▸ What is needed: Would you please transcribe the entire listing exactly?
^^^^^^^^^^^^^^^^
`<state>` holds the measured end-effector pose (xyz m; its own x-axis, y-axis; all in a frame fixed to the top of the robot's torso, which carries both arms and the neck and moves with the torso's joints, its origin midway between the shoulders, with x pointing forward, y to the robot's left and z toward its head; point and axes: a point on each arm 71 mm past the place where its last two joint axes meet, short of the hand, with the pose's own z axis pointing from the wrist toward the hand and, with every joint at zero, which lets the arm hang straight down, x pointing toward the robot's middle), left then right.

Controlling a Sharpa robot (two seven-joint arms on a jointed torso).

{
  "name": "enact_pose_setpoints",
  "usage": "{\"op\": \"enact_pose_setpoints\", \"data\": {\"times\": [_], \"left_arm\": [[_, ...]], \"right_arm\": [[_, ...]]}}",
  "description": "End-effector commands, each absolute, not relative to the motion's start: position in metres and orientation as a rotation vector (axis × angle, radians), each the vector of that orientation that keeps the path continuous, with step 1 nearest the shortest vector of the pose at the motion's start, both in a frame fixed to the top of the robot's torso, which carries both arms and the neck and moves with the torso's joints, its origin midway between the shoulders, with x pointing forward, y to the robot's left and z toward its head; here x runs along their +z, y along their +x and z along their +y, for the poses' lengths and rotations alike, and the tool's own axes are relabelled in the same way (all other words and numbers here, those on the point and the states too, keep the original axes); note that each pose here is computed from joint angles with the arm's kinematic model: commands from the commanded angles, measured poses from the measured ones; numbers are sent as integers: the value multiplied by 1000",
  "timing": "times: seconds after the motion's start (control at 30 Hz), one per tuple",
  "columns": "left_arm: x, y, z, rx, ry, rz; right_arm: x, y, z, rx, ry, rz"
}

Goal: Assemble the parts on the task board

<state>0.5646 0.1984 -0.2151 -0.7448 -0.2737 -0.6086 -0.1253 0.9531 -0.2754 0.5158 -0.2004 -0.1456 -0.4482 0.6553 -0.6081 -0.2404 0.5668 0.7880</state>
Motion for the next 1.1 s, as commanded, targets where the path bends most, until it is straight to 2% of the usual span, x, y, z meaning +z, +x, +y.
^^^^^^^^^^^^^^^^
▸ Written answer:
`<state>` holds the measured end-effector pose (xyz m; its own x-axis, y-axis; all in a frame fixed to the top of the robot's torso, which carries both arms and the neck and moves with the torso's joints, its origin midway between the shoulders, with x pointing forward, y to the robot's left and z toward its head; point and axes: a point on each arm 71 mm past the place where its last two joint axes meet, short of the hand, with the pose's own z axis pointing from the wrist toward the hand and, with every joint at zero, which lets the arm hang straight down, x pointing toward the robot's middle), left then right.

Controlling a Sharpa robot (two seven-joint arms on a jointed torso).

{
  "name": "enact_pose_setpoints",
  "usage": "{\"op\": \"enact_pose_setpoints\", \"data\": {\"times\": [_], \"left_arm\": [[_, ...]], \"right_arm\": [[_, ...]]}}",
  "description": "End-effector commands, each absolute, not relative to the motion's start: position in metres and orientation as a rotation vector (axis × angle, radians), each the vector of that orientation that keeps the path continuous, with step 1 nearest the shortest vector of the pose at the motion's start, both in a frame fixed to the top of the robot's torso, which carries both arms and the neck and moves with the torso's joints, its origin midway between the shoulders, with x pointing forward, y to the robot's left and z toward its head; here x runs along their +z, y along their +x and z along their +y, for the poses' lengths and rotations alike, and the tool's own axes are relabelled in the same way (all other words and numbers here, those on the point and the states too, keep the original axes); note that each pose here is computed from joint angles with the arm's kinematic model: commands from the commanded angles, measured poses from the measured ones; numbers are sent as integers: the value multiplied by 1000",
  "timing": "times: seconds after the motion's start (control at 30 Hz), one per tuple",
  "columns": "left_arm: x, y, z, rx, ry, rz; right_arm: x, y, z, rx, ry, rz"
}

Goal: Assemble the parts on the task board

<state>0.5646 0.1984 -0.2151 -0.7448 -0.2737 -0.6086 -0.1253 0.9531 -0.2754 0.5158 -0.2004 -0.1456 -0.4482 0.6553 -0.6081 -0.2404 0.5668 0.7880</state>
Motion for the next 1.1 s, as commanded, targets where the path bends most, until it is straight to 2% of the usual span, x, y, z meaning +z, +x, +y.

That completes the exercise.